EXERCISE DESCRIPTION » Repeat every line of the following material exactly.
============================================================
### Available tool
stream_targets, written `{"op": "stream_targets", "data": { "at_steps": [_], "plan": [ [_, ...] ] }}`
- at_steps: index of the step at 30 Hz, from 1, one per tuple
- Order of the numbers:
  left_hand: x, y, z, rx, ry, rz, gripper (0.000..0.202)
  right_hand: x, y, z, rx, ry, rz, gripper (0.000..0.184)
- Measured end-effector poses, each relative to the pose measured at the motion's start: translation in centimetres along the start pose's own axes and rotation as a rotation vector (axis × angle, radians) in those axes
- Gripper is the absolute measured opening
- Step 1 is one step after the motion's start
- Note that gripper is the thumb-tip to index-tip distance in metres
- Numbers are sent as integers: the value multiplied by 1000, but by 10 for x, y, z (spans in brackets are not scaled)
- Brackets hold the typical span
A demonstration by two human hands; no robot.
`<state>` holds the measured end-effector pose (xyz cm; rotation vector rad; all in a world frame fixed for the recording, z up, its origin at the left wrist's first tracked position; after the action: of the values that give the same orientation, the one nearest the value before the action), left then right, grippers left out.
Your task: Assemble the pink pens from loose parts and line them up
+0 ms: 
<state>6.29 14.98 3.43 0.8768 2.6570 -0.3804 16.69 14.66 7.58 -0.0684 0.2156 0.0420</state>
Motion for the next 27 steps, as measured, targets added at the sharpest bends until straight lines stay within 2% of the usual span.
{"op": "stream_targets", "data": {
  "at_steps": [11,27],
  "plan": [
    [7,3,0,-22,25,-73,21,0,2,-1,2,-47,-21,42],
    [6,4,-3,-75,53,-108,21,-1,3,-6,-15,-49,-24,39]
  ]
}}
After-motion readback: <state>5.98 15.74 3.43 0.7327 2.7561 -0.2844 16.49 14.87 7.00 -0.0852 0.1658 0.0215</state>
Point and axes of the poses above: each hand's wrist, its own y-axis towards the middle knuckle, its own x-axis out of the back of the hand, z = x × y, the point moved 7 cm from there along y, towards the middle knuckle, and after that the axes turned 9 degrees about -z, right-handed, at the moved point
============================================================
RESULT OF THE TASK »
### Available tool
stream_targets, written `{"op": "stream_targets", "data": { "at_steps": [_], "plan": [ [_, ...] ] }}`
- at_steps: index of the step at 30 Hz, from 1, one per tuple
- Order of the numbers:
  left_hand: x, y, z, rx, ry, rz, gripper (0.000..0.202)
  right_hand: x, y, z, rx, ry, rz, gripper (0.000..0.184)
- Measured end-effector poses, each relative to the pose measured at the motion's start: translation in centimetres along the start pose's own axes and rotation as a rotation vector (axis × angle, radians) in those axes
- Gripper is the absolute measured opening
- Step 1 is one step after the motion's start
- Note that gripper is the thumb-tip to index-tip distance in metres
- Numbers are sent as integers: the value multiplied by 1000, but by 10 for x, y, z (spans in brackets are not scaled)
- Brackets hold the typical span
A demonstration by two human hands; no robot.
`<state>` holds the measured end-effector pose (xyz cm; rotation vector rad; all in a world frame fixed for the recording, z up, its origin at the left wrist's first tracked position; after the action: of the values that give the same orientation, the one nearest the value before the action), left then right, grippers left out.
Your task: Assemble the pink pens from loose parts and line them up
+0 ms: 
<state>6.29 14.98 3.43 0.8768 2.6570 -0.3804 16.69 14.66 7.58 -0.0684 0.2156 0.0420</state>
Motion for the next 27 steps, as measured, targets added at the sharpest bends until straight lines stay within 2% of the usual span.
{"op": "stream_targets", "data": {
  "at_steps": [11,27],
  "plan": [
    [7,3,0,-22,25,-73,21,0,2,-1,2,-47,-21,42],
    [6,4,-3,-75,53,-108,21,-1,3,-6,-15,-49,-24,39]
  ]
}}
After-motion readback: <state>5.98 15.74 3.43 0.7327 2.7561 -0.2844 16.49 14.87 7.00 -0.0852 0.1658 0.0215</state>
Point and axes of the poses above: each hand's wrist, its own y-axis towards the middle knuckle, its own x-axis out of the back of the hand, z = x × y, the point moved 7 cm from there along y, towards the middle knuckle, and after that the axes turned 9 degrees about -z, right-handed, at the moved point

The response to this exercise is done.